El Instituto Nacional de Estadística y Estudios Económicos (Insee) publicó estas cifras el 19 de diciembre, mostrando una deuda pública que se ha incrementado en 65.900 millones de euros en los últimos tres meses hasta alcanzar los 3.482 mil millones a finales de septiembre. Esta ratio del 117,4% del PIB marca un pico sin precedentes en tiempos de paz, mientras el país se enfrenta a tensas negociaciones presupuestarias en la Asamblea Nacional.
Esta situación encaja en un patrón de larga data: desde 1975, los presupuestos del Estado, las colectividades locales y la seguridad social han registrado déficits crónicos.
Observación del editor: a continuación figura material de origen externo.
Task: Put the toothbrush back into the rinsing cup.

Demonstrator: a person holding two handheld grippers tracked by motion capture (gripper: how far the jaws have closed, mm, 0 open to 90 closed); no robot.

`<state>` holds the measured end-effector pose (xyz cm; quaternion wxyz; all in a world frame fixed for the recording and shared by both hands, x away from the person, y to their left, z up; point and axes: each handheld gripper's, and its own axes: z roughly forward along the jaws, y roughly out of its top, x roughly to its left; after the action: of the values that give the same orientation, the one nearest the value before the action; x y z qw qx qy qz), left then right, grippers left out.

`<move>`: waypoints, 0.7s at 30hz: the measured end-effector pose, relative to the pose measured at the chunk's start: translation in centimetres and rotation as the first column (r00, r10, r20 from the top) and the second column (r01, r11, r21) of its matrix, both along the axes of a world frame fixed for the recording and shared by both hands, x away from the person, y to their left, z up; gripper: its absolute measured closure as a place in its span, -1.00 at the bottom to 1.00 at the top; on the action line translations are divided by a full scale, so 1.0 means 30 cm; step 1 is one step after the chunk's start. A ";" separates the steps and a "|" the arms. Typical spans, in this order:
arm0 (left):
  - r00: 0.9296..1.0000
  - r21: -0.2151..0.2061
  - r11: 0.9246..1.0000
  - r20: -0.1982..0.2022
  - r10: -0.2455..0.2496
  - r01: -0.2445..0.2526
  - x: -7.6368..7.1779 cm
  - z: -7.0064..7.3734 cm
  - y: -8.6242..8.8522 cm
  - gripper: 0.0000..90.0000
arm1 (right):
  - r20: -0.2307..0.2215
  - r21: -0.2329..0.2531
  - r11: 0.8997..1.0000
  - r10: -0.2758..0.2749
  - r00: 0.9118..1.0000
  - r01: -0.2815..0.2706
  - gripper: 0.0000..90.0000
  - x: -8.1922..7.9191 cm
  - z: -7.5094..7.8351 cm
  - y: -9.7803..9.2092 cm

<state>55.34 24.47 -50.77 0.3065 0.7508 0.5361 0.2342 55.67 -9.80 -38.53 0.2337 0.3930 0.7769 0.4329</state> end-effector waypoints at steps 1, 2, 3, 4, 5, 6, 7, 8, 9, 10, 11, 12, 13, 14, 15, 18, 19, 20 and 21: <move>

Para cubrir estas brechas, Francia ha acumulado una deuda que financia no solo inversiones, sino principalmente operaciones diarias y transferencias sociales.
El economista Guillaume Hannezo, en una nota para Terra Nova, explica: «No solo se financian con deuda los gastos excepcionales o de inversión, sino las operaciones corrientes del Estado y los gastos de transferencia relacionados con la redistribución o la seguridad social». Mientras tanto, Nicolas Dufourcq, director general de Bpifrance, compara esta deuda con «un crédito al consumo que cubre los gastos de la semana y no prepara nada para el futuro», como escribe en su libro The Social Debt of France, 1974-2024.
Los analistas advierten de que, sin medidas correctivas, podría surgir inestabilidad en los mercados financieros, lo que hace que las actuales negociaciones presupuestarias sean aún más vitales para el futuro del Gobierno.